ARTICLE VII. ENERGY (0)

Nothing in this bill addresses energy production, energy independence, hydroelectric power, or energy regulation. The bill is confined to controlled substances scheduling and pharmacy administration.

ARTICLE VIII. IDAHO NATIONAL LABORATORIES (0)

This bill has no connection to the Idaho National Laboratory, nuclear research, or energy technology development. Its provisions are limited to controlled substances law.

ARTICLE IX. PRIVATE PROPERTY RIGHTS (0)

While Section 8 (37-2718(e)) changes 'may' to 'shall' regarding sealing of controlled substances upon registration revocation and directs forfeiture to a reverse distributor, these changes apply only to registrants who have had their licenses revoked for cause and do not implicate broader private property rights, eminent domain, or regulatory takings principles.

ARTICLE X. STATE AND FEDERAL LANDS (0)

The bill makes no changes to land ownership, federal land management, or state sovereignty over lands. It is entirely focused on controlled substances regulation.

ARTICLE XI. WILDLIFE MANAGEMENT (0)

This bill contains no provisions affecting wildlife, hunting, fishing, predator control, or any related policy area. Its scope is limited to controlled substances law.

ARTICLE XII. ECONOMY (0)

The biennial registration change in Section 6 marginally reduces administrative burden on prescribers and distributors, but the bill makes no substantive changes to commerce, small business regulation, labor markets, or economic development policy.

ARTICLE XIII. HEALTH AND WELFARE (0)

Although the bill operates in the healthcare-adjacent domain of controlled substances regulation, it does not address health insurance markets, patient cost-sharing, Medicaid expansion, conscience protections for providers, or any of the core healthcare delivery and financing issues that define this metric.

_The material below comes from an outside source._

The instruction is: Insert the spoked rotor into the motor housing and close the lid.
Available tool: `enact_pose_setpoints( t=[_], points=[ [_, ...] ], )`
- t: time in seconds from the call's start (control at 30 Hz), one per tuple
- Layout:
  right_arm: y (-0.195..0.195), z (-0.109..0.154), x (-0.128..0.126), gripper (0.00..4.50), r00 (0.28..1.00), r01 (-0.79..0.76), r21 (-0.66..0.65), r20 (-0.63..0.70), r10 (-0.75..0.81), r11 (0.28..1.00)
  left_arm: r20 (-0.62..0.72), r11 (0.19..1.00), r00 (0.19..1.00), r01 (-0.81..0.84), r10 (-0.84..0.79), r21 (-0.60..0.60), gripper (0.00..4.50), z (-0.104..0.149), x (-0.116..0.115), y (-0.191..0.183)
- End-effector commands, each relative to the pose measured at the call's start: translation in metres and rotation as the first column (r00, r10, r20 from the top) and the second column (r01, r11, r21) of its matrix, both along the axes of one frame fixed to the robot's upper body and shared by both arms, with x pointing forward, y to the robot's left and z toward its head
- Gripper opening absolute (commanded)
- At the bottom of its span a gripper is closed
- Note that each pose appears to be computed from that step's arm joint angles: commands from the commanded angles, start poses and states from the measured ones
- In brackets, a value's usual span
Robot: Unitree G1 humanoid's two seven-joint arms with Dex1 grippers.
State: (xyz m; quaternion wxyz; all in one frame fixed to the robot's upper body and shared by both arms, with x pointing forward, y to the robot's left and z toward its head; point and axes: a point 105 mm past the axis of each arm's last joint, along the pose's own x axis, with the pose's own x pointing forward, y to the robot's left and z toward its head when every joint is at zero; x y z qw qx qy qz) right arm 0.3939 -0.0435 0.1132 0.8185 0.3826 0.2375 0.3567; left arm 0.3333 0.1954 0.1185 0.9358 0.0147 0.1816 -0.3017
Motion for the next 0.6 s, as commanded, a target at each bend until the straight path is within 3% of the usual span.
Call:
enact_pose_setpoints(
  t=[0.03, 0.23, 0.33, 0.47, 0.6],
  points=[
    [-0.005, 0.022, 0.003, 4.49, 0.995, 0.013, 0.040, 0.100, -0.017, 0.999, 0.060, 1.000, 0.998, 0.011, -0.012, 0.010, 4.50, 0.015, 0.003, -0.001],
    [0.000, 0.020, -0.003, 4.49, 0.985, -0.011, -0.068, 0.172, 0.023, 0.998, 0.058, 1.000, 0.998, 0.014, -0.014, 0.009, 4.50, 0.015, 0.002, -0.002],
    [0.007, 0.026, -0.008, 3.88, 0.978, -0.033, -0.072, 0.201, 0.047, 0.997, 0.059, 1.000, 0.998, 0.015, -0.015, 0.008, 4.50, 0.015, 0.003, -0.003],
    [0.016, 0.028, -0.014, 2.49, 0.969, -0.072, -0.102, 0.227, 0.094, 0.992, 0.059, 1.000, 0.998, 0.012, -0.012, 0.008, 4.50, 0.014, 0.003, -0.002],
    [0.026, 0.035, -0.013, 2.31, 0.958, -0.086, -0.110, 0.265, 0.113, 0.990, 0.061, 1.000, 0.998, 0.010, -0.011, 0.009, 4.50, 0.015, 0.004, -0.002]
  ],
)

ARTICLE XIV. AMERICAN FAMILY (0)

The bill makes no changes to policies affecting marriage, parental rights, abortion, or child welfare. Its provisions are confined to controlled substances scheduling and pharmacy regulation.

ARTICLE XV. OLDER AMERICANS (0)

This bill contains no provisions specifically affecting older Idahoans, including no changes to Medicare, long-term care, retirement security, or senior services. Its scope is limited to controlled substances law.

ARTICLE XVI. LAW AND ORDER WITH JUSTICE (1)

Sections 1 through 5 add approximately 15 newly synthesized dangerous substances—including multiple fentanyl analogs, nitazene opioids, and designer benzodiazepines—to Schedule I, giving law enforcement and prosecutors clear statutory authority to charge trafficking and possession of these drugs before they become entrenched in Idaho's illicit market. Section 12 (37-2726) consolidates and strengthens criminal penalties for misuse of the prescription monitoring database, explicitly criminalizing unauthorized disclosure, credential sharing, and misrepresentation, while Section 9 (37-2719) adds forfeiture of illicit profits as a sanction alongside administrative fines.

ARTICLE XVII. NATIONAL DEFENSE – SECURING THE BORDER (0)

The bill addresses Idaho's internal controlled substances regulatory framework and has no provisions related to national defense, military affairs, border security, veterans, or immigration.

ARTICLE XVIII. ELECTION OF JUDGES AND IDAHO SUPREME COURT JUSTICES (0)

This bill makes no changes to judicial selection, judicial elections, or constitutional interpretation standards. It is confined to controlled substances law and pharmacy regulation.

ARTICLE XIX. RELIGIOUS LIBERTY (0)

The bill contains no provisions affecting religious exercise, conscience protections, or government interference with religious practice. Its scope is entirely limited to controlled substances scheduling and regulatory administration.